Task requirements:
Reproduce all the lines below exactly and omit the images.

(Beginning of Provided material)

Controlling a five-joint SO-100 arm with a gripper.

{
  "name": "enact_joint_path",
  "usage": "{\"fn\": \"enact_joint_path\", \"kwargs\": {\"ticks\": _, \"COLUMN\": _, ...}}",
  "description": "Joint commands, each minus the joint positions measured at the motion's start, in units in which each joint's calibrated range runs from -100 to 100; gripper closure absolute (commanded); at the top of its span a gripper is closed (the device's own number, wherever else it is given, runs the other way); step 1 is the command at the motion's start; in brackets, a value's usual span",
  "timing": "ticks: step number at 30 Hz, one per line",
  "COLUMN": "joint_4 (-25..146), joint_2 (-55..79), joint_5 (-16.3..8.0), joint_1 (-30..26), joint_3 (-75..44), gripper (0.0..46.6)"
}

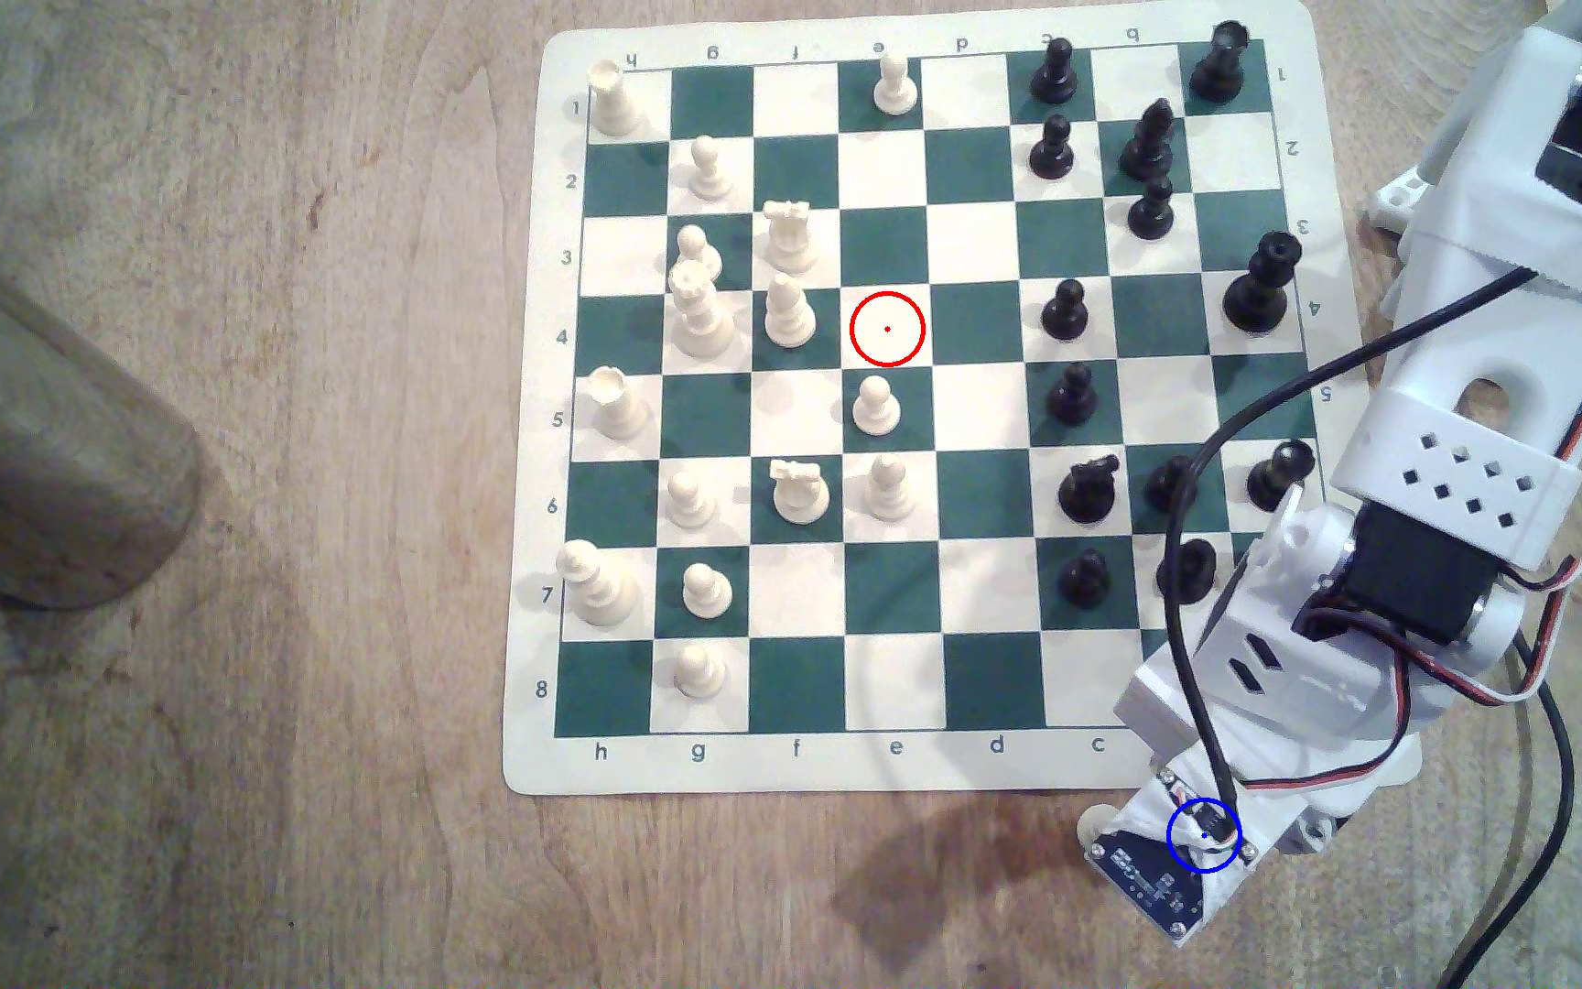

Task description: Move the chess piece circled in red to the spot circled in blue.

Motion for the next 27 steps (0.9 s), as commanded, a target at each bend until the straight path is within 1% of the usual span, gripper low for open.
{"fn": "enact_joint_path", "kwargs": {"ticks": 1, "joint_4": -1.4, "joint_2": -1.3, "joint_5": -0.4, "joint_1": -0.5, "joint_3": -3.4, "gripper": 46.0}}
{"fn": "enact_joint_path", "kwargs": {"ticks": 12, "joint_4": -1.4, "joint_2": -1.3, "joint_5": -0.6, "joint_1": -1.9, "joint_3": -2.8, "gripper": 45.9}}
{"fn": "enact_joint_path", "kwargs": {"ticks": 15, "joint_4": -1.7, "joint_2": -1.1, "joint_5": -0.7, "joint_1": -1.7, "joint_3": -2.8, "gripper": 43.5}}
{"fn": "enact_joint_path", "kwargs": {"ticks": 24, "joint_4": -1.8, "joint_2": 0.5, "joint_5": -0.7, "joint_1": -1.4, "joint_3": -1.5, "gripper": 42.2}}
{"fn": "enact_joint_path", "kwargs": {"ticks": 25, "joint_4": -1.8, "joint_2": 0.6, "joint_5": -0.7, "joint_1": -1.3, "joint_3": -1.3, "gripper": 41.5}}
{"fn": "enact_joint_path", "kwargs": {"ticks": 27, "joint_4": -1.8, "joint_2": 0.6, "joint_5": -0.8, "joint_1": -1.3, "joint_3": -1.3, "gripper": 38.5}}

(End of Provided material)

Output:
Controlling a five-joint SO-100 arm with a gripper.

{
  "name": "enact_joint_path",
  "usage": "{\"fn\": \"enact_joint_path\", \"kwargs\": {\"ticks\": _, \"COLUMN\": _, ...}}",
  "description": "Joint commands, each minus the joint positions measured at the motion's start, in units in which each joint's calibrated range runs from -100 to 100; gripper closure absolute (commanded); at the top of its span a gripper is closed (the device's own number, wherever else it is given, runs the other way); step 1 is the command at the motion's start; in brackets, a value's usual span",
  "timing": "ticks: step number at 30 Hz, one per line",
  "COLUMN": "joint_4 (-25..146), joint_2 (-55..79), joint_5 (-16.3..8.0), joint_1 (-30..26), joint_3 (-75..44), gripper (0.0..46.6)"
}


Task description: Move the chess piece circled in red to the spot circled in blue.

Motion for the next 27 steps (0.9 s), as commanded, a target at each bend until the straight path is within 1% of the usual span, gripper low for open.
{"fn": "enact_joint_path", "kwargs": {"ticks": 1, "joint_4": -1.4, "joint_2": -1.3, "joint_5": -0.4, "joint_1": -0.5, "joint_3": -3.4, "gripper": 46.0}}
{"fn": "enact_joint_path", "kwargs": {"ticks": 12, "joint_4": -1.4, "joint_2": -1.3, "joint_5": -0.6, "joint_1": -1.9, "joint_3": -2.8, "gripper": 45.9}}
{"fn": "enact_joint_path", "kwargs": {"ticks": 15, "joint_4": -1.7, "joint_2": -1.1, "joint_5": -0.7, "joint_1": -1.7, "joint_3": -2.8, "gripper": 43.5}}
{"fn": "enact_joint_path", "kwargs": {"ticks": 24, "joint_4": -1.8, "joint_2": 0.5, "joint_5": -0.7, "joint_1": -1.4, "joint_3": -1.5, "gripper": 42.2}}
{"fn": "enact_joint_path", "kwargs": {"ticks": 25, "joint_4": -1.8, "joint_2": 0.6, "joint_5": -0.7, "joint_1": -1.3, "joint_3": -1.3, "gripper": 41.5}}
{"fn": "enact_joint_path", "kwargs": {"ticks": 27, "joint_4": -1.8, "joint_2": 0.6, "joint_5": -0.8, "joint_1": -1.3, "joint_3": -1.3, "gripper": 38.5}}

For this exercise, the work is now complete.